一方、ベアトリスは意気揚々と、手にした華やかな花の束を高く掲げた。
「アルテ、見て。この花、これを使えばより強力な……」
いきなり薬草談義を始めようとした彼女だったが、店内にいるマルクとカレンの存在に気づくと、とたんに「はっ」とした表情を浮かべた。そのまま、しゅるしゅると音を立てるような勢いでセドリックの背後に隠れてしまう。

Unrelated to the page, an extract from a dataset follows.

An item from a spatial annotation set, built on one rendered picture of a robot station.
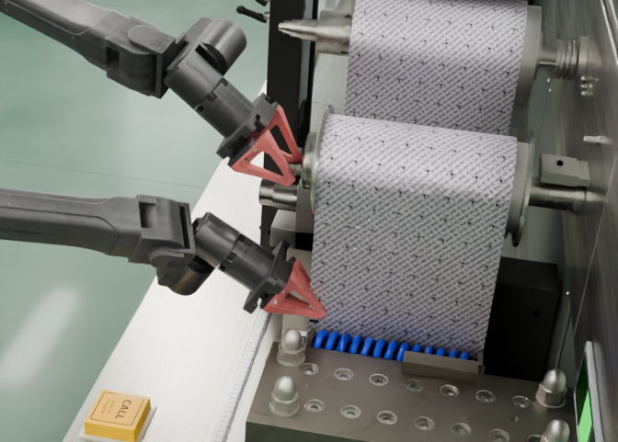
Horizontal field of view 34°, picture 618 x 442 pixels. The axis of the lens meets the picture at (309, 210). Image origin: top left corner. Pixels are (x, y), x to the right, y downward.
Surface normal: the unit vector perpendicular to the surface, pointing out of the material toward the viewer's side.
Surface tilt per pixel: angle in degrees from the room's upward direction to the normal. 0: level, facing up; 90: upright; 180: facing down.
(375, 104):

セドリックもマルクの姿を認めると、その顔に喜びが走った。
「マルク。帰ってきたのか!」
マルクに駆け寄り、固く握手を交わした。
『どんぐり金庫』は一気に賑やかな雰囲気に包まれた。
ひと通り互いの紹介と近況報告を終えたのち、アルテが居住まいを正して切り出した。
「マルク。これからどうするつもり?」
「すぐにカレンと共に開校準備に入る。構想は帰路の途中で、二人で練り上げてきた」
マルクは力強く答えた。
「まずは学校を建てる場所を探す。アルテ、準備資金を融通してもらえるか?」
「もちろんよ」
アルテは即座に頷いた。
「あとは生徒集めだな。当面の講師については、基礎の講義をカレンにお願いするつもりだ。」
「専門の実技についても、戦士科については、カレンにお願いしたいと思っている」
そして、アルテとセドリックに向き合い。
「 魔法科と探索科については、まずは、ふたりに講師役をお願いしたいと思っている」
その提案に、アルテがまず名乗りを上げた。
「レンジャー志望の生徒なら、早朝に連れてきなさい。私が森で鍛えてあげるわ」
続いてセドリックも「こちらも仕事が落ち着いてきたので、日中、魔術の講師として参画することが可能だ」と快諾した。
「ああ、ありがとう。あとは神官の教官だが……これについては追々探すこととしよう」
マルクが思案げに言うと、アルテも同意した。
「そうね。オルフェは行商に出かけているから、今は頼めないものね」
そばで聞いていたノエルとルカも、
「自分たちにできることがあれば、ぜひお手伝いします」と熱心に申し出てくれた。
わいわいと賑やかに具体的な段取りを話し終え、ふと、一瞬の沈黙が訪れる。
「いよいよだな」
マルクが、噛みしめるように静かに言った。
「ああ、いよいよだ」
セドリックが、深い信頼を込めて相槌を打つ。
アルテは、そんな頼もしい仲間たちの姿を、眩しそうに見つめていた。